Überwindung des patriarchalen Systems als Grundsatz des Sozialismus

Am zweiten Tag der Konferenz wurde von den Erfahrungen und ideologischen Feststellungen der kurdischen Frauenbewegung berichtet. Gemeinsam referierten Meral Çiçek als Vorsitzende des Kurdischen Frauenzentrums für Außenbeziehungen (REPAK) in Silêmanî und Dilar Dirik von der internationalen Vertretung der kurdischen Frauenbewegung. In ihrem Beitrag berichteten sie zunächst von Sakine Cansız und ihrer Bedeutung für den kurdischen Befreiungskampf. In dem Vortrag wurde die Rolle Abdullah Öcalans als Architekt der Frauenbefreiung in Kurdistan hervorgehoben und auf die Bedeutung eines radikalen Geschlechter- und Klassenkampfes hingewiesen. Das patriarchale System müsse durch einen entschlossenen Frauenfreiheitskampf aufgelöst werden, so die kurdischen Referentinnen. Sie erklärten weiter: „Die Überwindung des patriarchalen Systems muss einer der Grundsätze des Sozialismus sein.“

Meral Çiçek und Dilar Dirik berichteten von ihren Erfahrungen mit Bildungsprogrammen für Männer und stellten die Bedeutung einer autonomen Frauenorganisierung heraus. Die Frage der Frauenbefreiung dürfe nicht auf irgendeinen Zeitpunkt nach der Revolution vertagt werden: „Jede Suche nach Befreiung muss die Freiheit der Frau zur zentralen Frage machen. Die Frauenfrage ist weder zweitrangig noch ein Nebenwiderspruch. Sie ist die Mutter aller politischen Probleme.“

„Selbstständige und autonome Organisierung ist notwendige Bedingung“

Die Referentinnen berichteten von den praktischen Mechanismen, mit denen die ideologischen und theoretischen Feststellungen der Frauenbewegung Kurdistans umgesetzt werden. Sie sagten: „Ein Ende des Patriarchats ist möglich. In der Menschheitsgeschichte stellt es nur eine kurze Zeitspanne dar. Ohne eine radikale Frauenrevolution wird eine Befreiung des Lebens von allen Formen der Ausbeutung nicht möglich sein. Mit versklavten Frauen kann keine Revolution gemacht werden. Deswegen sind die Freiheit und Gleichberechtigung von Frauen die Messlatte, an der sich die Freiheit und Gleichheit innerhalb einer Gesellschaft messen lassen.“

Kleinbürgerliche Denkweise als Hindernis

Am dritten Tag des Seminars wurde ein Referat von Monika Gärtner-Engels, der Generalkoordinator von ICOR, und der DKK-Europakoordinatorin Halinka Augustin vorgetragen. Da Monika Gärtner-Engels aufgrund einer Gerichtsverhandlung, in der sie wegen einer YPG-Fahne während eines Protestes gegen die türkische Militärinvasion in Efrîn angeklagt war, nicht nach Indien reisen konnte, wurde das Referat nur von Halinka Augustin gehalten. Sie führte aus, dass Frauen die größten Erfolge innerhalb einer revolutionären Einheit erzielt hätten und ging auf den doppelten Produktionsbegriff von Marx und Engels ein. In einer sozialistischen Gesellschaft sei die Möglichkeit einer Befreiung von Frauen und Männern gegeben, das größte Hindernis sei jedoch die kleinbürgerliche Denkweise, von der auch der bürgerliche Feminismus geprägt sei.

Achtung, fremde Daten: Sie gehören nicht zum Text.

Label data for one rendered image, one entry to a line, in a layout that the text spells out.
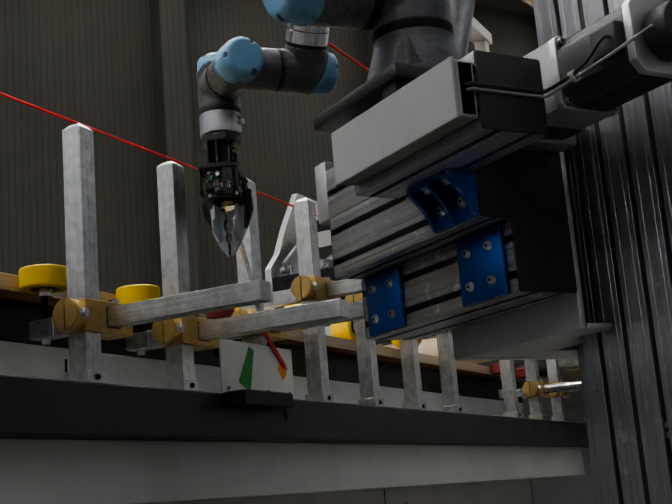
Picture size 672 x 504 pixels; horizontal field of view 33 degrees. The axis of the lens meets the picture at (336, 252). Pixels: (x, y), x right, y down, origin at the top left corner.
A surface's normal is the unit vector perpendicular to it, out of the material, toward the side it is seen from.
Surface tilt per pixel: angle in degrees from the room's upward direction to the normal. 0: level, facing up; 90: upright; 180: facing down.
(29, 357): 90
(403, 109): 90
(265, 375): 90
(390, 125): 90
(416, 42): 72
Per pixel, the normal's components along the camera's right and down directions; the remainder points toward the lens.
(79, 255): -0.46, -0.15
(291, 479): 0.88, -0.17
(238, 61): 0.36, -0.23
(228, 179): -0.13, -0.21
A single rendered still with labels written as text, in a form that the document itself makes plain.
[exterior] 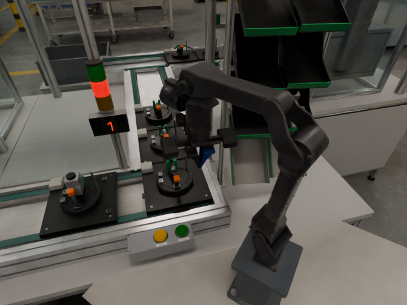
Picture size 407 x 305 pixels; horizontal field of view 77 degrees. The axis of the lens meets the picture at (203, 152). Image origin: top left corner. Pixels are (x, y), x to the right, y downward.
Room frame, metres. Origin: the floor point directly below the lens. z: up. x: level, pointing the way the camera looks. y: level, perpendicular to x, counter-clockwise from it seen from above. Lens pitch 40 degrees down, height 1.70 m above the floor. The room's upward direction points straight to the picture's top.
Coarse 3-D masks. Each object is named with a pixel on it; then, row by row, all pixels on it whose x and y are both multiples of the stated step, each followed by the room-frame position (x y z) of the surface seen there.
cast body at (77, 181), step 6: (66, 174) 0.61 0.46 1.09; (72, 174) 0.60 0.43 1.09; (78, 174) 0.61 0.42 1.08; (66, 180) 0.58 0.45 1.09; (72, 180) 0.58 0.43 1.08; (78, 180) 0.59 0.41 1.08; (66, 186) 0.58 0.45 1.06; (72, 186) 0.58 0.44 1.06; (78, 186) 0.58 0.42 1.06; (78, 192) 0.57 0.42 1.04
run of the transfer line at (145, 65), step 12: (192, 48) 2.24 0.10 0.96; (108, 60) 2.01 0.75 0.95; (120, 60) 2.02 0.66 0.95; (132, 60) 2.04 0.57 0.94; (144, 60) 2.06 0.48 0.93; (156, 60) 2.09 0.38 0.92; (216, 60) 1.98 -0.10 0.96; (108, 72) 1.75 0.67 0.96; (120, 72) 1.77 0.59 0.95; (132, 72) 1.78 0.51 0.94; (144, 72) 1.86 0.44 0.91; (156, 72) 1.85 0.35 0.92; (108, 84) 1.74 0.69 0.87; (120, 84) 1.76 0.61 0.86
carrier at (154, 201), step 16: (176, 160) 0.73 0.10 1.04; (192, 160) 0.81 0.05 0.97; (144, 176) 0.72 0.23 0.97; (160, 176) 0.69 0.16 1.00; (192, 176) 0.70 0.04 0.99; (144, 192) 0.63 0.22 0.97; (160, 192) 0.63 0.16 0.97; (176, 192) 0.62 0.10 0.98; (192, 192) 0.63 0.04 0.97; (208, 192) 0.63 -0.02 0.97; (160, 208) 0.56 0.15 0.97; (176, 208) 0.57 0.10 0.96
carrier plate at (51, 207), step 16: (96, 176) 0.72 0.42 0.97; (112, 176) 0.72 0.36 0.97; (112, 192) 0.63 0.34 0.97; (48, 208) 0.56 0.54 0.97; (96, 208) 0.56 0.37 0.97; (112, 208) 0.56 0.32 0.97; (48, 224) 0.50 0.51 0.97; (64, 224) 0.50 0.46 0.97; (80, 224) 0.50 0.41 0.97; (96, 224) 0.50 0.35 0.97
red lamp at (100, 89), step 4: (104, 80) 0.74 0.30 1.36; (92, 84) 0.73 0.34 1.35; (96, 84) 0.73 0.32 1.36; (100, 84) 0.73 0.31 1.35; (104, 84) 0.74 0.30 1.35; (92, 88) 0.74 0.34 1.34; (96, 88) 0.73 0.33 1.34; (100, 88) 0.73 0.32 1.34; (104, 88) 0.73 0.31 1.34; (108, 88) 0.75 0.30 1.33; (96, 92) 0.73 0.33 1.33; (100, 92) 0.73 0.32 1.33; (104, 92) 0.73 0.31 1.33; (108, 92) 0.75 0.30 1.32; (96, 96) 0.73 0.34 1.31; (100, 96) 0.73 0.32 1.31; (104, 96) 0.73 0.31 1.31
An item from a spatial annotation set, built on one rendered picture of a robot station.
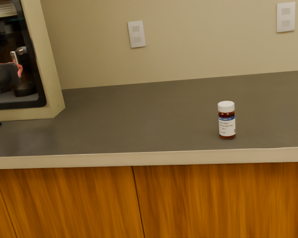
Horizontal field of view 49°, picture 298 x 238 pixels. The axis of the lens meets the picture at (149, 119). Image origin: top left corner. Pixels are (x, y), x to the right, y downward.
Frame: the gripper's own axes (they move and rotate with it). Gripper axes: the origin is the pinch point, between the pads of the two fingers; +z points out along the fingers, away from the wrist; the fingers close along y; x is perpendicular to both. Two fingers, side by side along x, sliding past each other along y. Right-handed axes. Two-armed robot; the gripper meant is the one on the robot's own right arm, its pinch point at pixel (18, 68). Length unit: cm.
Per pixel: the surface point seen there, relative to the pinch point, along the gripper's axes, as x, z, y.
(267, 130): 21, -14, -78
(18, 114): 18.7, 4.5, 8.9
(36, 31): -10.1, 8.5, -5.3
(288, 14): 1, 48, -95
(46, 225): 48, -23, -8
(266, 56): 17, 48, -86
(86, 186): 32.7, -22.8, -25.7
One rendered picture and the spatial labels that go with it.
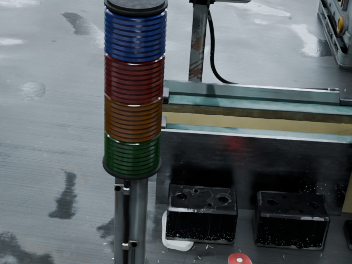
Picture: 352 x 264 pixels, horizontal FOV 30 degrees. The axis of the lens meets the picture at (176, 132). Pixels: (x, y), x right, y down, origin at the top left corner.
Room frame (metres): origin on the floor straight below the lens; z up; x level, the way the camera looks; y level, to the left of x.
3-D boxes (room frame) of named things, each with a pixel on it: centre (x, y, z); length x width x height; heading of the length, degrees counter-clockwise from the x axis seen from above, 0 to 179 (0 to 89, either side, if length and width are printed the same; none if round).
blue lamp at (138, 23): (0.58, 0.05, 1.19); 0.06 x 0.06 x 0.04
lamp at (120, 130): (0.58, 0.05, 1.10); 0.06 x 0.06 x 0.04
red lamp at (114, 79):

In dem Referat wurde der Auffassung der kurdischen Befreiungsbewegung widersprochen, dass die Frauenfrage die zentrale Frage ist und Frauen als die erste Klasse in der Geschichte gelten. Ausbeutung sei erst mit der Entstehung von Privateigentum entstanden, so Halinka Augustin.

Bedarf nach undogmatischer Diskussion

Gegenüber ANF erklärte die REPAK-Vertreterin Meral Çiçek im Anschluss an das Seminar, dass für die Teilnehmerinnen der Weltfrauenkonferenz weiterhin Bedarf nach grundlegenden Diskussionen über Theorie und Begrifflichkeiten bestehe. Begriffe wie Geschlechterfrage, Klassenkampf und Revolution würden unterschiedlich aufgefasst. „Als organisierte Frauen müssen wir hinterfragen, inwieweit wir vom Dogmatismus beeinflusst sind. Wir müssen sehr offen diskutieren, aber dabei müssen wir eine Sprache und eine Diskussionskultur entwickeln, die von patriarchalen Einflüssen befreit ist“, so Meral Çiçek.